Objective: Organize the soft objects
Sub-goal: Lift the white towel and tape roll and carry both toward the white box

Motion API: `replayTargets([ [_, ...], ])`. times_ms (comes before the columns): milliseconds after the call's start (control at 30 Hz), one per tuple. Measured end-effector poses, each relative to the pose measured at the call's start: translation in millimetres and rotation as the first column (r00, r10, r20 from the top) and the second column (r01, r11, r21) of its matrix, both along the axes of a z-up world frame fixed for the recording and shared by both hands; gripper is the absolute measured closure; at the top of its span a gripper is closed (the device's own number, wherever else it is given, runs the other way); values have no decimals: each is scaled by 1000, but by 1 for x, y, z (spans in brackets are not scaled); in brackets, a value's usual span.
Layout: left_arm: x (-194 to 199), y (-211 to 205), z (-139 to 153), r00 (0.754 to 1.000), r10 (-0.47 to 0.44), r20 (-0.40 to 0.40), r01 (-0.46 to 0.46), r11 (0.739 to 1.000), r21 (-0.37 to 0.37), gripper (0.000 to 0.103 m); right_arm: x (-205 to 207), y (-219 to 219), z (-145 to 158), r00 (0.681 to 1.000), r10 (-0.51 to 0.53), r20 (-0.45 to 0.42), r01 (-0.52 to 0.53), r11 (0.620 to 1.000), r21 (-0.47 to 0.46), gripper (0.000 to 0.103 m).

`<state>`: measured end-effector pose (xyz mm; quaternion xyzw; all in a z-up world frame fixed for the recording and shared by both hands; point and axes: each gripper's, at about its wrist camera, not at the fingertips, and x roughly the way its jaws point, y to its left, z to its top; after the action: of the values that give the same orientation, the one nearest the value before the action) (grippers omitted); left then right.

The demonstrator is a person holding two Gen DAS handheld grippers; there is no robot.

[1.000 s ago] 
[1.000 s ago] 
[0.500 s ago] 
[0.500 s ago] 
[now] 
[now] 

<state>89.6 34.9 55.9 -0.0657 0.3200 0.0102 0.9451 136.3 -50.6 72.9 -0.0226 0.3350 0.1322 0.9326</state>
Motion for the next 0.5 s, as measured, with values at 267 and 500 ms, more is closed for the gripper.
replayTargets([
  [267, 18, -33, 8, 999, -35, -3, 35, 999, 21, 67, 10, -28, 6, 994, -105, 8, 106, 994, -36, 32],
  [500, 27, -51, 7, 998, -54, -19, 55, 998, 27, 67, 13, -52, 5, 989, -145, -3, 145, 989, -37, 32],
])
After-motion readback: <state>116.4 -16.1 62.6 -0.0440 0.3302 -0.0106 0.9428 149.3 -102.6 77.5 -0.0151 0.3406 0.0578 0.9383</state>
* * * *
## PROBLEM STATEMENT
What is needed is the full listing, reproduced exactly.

## SOLVED PROBLEM
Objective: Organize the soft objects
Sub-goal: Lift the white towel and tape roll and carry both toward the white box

Motion API: `replayTargets([ [_, ...], ])`. times_ms (comes before the columns): milliseconds after the call's start (control at 30 Hz), one per tuple. Measured end-effector poses, each relative to the pose measured at the call's start: translation in millimetres and rotation as the first column (r00, r10, r20 from the top) and the second column (r01, r11, r21) of its matrix, both along the axes of a z-up world frame fixed for the recording and shared by both hands; gripper is the absolute measured closure; at the top of its span a gripper is closed (the device's own number, wherever else it is given, runs the other way); values have no decimals: each is scaled by 1000, but by 1 for x, y, z (spans in brackets are not scaled); in brackets, a value's usual span.
Layout: left_arm: x (-194 to 199), y (-211 to 205), z (-139 to 153), r00 (0.754 to 1.000), r10 (-0.47 to 0.44), r20 (-0.40 to 0.40), r01 (-0.46 to 0.46), r11 (0.739 to 1.000), r21 (-0.37 to 0.37), gripper (0.000 to 0.103 m); right_arm: x (-205 to 207), y (-219 to 219), z (-145 to 158), r00 (0.681 to 1.000), r10 (-0.51 to 0.53), r20 (-0.45 to 0.42), r01 (-0.52 to 0.53), r11 (0.620 to 1.000), r21 (-0.47 to 0.46), gripper (0.000 to 0.103 m).

`<state>`: measured end-effector pose (xyz mm; quaternion xyzw; all in a z-up world frame fixed for the recording and shared by both hands; point and axes: each gripper's, at about its wrist camera, not at the fingertips, and x roughly the way its jaws point, y to its left, z to its top; after the action: of the values that give the same orientation, the one nearest the value before the action) (grippers omitted); left then right.

The demonstrator is a person holding two Gen DAS handheld grippers; there is no robot.

[1.000 s ago] 
[1.000 s ago] 
[0.500 s ago] 
[0.500 s ago] 
[now] 
[now] 

<state>89.6 34.9 55.9 -0.0657 0.3200 0.0102 0.9451 136.3 -50.6 72.9 -0.0226 0.3350 0.1322 0.9326</state>
Motion for the next 0.5 s, as measured, with values at 267 and 500 ms, more is closed for the gripper.
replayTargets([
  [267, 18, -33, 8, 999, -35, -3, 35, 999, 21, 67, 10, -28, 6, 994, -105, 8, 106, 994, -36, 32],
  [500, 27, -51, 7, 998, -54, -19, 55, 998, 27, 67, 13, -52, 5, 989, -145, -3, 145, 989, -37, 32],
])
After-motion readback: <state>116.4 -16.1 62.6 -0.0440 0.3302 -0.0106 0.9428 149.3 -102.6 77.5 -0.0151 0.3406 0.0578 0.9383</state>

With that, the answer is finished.